ABOUT THIS EXERCISE
Please copy out each line of the entries in which "flange" appears.

Records from a dataset
************
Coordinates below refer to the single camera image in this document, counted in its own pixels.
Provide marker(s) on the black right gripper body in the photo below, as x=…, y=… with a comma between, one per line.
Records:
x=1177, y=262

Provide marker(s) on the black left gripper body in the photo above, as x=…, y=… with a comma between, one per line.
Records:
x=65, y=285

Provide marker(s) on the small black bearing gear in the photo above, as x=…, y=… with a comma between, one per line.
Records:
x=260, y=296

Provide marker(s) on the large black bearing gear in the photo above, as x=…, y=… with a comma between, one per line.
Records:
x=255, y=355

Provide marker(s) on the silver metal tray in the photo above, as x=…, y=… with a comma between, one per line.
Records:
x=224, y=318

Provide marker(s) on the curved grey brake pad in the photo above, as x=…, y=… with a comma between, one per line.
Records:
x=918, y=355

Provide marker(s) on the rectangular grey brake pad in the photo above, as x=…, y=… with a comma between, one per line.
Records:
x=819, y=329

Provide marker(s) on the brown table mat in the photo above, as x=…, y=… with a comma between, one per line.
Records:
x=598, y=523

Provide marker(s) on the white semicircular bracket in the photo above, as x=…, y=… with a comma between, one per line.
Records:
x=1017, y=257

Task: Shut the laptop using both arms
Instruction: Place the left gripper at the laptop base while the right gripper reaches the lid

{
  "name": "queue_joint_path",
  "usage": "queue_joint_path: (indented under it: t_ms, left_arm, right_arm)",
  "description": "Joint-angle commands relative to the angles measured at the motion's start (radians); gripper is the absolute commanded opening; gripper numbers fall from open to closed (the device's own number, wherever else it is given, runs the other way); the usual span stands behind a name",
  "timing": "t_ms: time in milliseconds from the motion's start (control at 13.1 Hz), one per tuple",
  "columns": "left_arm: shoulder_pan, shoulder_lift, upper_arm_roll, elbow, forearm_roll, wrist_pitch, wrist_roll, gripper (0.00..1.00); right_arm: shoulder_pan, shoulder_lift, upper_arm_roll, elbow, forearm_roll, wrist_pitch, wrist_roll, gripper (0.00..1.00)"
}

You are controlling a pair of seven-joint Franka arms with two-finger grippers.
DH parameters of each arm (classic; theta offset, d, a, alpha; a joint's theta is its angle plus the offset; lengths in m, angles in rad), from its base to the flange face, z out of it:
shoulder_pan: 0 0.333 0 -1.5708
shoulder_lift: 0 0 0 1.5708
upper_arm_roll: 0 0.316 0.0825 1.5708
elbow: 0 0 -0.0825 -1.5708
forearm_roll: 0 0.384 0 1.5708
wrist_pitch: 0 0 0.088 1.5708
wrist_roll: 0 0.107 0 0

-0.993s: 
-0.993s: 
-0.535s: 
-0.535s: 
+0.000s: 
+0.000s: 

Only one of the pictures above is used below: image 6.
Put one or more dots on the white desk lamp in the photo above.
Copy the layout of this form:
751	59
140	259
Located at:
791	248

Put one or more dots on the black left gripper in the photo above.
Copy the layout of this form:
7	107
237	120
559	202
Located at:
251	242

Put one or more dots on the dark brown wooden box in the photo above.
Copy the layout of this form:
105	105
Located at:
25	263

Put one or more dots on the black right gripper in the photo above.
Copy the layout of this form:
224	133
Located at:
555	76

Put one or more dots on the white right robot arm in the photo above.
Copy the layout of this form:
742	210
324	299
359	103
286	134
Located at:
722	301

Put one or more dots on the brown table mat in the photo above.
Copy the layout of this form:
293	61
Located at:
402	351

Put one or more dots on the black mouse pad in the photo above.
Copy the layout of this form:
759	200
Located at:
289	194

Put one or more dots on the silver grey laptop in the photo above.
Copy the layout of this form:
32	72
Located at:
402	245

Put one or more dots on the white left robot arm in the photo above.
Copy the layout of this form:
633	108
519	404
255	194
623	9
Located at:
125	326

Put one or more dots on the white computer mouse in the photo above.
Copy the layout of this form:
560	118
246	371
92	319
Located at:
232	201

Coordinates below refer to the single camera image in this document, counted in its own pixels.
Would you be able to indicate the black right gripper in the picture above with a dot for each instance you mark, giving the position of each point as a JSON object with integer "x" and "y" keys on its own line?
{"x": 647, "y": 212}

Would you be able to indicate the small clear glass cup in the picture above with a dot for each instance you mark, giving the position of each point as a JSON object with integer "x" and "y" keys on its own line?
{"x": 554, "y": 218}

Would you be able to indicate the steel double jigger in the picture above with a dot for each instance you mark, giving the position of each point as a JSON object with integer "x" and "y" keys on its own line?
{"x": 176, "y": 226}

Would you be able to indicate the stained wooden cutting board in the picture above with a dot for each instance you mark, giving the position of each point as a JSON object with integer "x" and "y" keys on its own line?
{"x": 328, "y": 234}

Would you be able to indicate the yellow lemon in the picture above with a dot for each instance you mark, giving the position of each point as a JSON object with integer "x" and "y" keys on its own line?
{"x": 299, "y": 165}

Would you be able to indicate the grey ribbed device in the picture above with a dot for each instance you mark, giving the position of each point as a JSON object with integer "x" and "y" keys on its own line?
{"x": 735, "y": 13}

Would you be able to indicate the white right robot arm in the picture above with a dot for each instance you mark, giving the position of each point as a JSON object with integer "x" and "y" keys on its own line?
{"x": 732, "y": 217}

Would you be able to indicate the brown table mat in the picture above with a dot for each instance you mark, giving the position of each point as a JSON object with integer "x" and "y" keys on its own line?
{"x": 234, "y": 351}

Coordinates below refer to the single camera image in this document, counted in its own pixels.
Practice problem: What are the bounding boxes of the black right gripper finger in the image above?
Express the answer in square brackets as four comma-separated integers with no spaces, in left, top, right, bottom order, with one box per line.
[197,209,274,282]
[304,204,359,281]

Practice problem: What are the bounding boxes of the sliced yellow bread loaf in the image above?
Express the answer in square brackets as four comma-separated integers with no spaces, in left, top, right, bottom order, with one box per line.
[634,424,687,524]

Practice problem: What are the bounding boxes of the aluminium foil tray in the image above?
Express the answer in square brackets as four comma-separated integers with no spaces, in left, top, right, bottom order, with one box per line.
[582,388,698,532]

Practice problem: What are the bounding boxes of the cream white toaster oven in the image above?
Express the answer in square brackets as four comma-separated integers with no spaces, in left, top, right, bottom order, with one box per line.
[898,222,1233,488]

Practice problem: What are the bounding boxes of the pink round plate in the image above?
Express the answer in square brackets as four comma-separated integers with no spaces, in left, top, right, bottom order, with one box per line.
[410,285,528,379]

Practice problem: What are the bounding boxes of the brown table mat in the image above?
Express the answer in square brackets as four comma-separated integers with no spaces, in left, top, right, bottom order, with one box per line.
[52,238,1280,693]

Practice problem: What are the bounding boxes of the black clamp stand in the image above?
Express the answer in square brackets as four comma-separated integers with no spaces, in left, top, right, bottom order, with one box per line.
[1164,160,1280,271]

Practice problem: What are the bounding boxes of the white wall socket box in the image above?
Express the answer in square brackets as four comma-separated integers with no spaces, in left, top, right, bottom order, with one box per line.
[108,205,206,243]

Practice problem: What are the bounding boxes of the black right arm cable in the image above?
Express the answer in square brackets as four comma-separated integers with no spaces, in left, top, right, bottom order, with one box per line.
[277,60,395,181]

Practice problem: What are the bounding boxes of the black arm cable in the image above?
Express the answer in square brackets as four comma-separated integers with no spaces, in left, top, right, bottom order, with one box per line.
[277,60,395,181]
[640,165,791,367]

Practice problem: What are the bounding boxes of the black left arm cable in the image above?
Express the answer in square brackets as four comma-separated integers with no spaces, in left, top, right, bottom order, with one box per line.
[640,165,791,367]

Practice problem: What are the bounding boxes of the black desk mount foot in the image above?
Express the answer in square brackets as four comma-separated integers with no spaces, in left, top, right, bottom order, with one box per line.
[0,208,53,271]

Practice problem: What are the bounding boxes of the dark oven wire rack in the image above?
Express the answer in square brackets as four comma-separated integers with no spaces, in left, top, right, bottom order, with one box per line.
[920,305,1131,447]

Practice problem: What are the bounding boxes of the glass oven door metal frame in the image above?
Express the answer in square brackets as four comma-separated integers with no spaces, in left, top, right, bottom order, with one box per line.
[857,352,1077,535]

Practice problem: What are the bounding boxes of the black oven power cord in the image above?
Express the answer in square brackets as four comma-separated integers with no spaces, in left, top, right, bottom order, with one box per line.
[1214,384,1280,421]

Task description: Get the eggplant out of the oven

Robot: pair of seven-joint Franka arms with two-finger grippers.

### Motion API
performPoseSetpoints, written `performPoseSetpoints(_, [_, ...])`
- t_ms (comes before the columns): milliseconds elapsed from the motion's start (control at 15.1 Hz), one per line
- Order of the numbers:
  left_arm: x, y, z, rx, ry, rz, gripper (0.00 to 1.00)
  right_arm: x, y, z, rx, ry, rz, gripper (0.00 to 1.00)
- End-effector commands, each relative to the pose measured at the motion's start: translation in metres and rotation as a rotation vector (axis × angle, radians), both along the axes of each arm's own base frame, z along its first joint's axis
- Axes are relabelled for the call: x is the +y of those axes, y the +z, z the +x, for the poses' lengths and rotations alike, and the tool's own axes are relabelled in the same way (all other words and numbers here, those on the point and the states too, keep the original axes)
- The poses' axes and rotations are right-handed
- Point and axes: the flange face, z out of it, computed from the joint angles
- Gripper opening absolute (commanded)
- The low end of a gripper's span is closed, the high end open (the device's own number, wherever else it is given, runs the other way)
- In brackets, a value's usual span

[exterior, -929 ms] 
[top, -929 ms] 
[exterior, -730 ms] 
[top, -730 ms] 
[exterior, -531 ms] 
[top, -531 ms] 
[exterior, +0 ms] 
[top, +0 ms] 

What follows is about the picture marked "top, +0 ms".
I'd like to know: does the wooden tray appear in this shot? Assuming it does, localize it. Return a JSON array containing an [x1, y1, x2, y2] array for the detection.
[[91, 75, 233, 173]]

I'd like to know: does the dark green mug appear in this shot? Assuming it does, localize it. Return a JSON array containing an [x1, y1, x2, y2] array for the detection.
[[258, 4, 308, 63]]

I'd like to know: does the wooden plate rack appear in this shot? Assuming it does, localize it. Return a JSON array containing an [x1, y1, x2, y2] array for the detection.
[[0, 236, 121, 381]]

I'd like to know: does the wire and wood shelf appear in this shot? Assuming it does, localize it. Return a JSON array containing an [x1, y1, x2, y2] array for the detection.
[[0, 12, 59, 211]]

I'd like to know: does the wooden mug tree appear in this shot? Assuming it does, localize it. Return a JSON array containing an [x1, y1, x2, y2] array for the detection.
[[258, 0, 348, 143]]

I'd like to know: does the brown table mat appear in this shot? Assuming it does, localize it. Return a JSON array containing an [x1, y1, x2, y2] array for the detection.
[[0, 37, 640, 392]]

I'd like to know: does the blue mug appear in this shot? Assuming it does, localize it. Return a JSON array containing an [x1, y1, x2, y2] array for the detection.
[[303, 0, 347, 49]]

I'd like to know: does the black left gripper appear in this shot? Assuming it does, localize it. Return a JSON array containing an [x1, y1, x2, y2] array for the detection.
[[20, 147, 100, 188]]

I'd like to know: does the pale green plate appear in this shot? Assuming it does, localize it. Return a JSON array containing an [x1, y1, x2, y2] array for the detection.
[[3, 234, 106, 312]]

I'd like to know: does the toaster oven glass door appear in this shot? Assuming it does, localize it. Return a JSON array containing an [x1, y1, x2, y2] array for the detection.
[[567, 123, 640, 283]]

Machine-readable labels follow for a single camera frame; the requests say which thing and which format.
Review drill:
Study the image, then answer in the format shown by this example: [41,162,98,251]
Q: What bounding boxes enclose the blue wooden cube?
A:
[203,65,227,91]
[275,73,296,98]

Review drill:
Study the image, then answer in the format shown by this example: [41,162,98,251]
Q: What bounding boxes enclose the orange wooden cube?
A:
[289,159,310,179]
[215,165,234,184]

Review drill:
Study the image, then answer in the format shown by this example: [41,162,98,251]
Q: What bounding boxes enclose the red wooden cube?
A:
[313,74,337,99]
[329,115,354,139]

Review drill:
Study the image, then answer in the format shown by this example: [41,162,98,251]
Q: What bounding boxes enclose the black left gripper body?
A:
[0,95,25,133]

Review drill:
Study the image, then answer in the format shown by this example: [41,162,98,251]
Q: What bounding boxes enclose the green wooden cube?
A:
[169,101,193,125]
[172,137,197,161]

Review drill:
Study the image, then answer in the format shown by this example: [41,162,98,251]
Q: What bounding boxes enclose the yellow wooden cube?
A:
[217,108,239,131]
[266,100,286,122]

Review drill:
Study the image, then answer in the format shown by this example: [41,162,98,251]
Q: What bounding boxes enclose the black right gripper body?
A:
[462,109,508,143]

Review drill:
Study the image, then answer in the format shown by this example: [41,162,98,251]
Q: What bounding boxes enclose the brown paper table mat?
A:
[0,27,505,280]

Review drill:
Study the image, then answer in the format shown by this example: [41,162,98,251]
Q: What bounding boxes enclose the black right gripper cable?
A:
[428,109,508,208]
************
ANSWER TO THIS PROBLEM
DH parameters of each arm (classic; theta offset, d, a, alpha; a joint's theta is its angle plus the offset; lengths in m, angles in rad), from its base to the flange face, z out of it:
- Point and axes: the flange face, z out of it, computed from the joint angles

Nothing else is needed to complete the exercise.